WHAT TO WORK ON: Only the lines from the start of the material through the line containing "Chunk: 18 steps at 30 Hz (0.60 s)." are to be extracted, exactly as they appear.

COLLECTED MATERIAL:
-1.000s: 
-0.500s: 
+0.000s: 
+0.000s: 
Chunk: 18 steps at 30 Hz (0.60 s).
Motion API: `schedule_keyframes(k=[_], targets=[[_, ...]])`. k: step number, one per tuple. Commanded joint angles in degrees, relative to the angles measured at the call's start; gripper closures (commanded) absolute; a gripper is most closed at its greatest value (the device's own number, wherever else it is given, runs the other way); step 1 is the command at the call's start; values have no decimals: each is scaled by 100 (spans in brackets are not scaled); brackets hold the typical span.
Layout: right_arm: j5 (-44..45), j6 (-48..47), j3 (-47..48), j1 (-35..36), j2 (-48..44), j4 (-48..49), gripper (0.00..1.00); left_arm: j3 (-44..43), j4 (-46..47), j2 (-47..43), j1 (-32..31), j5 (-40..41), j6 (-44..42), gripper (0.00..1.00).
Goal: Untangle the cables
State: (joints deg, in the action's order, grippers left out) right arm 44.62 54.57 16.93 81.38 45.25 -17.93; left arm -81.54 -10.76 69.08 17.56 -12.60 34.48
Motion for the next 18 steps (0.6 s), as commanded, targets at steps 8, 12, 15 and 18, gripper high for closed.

ANSWER:
-1.000s: 
-0.500s: 
+0.000s: 
+0.000s: 
Chunk: 18 steps at 30 Hz (0.60 s).

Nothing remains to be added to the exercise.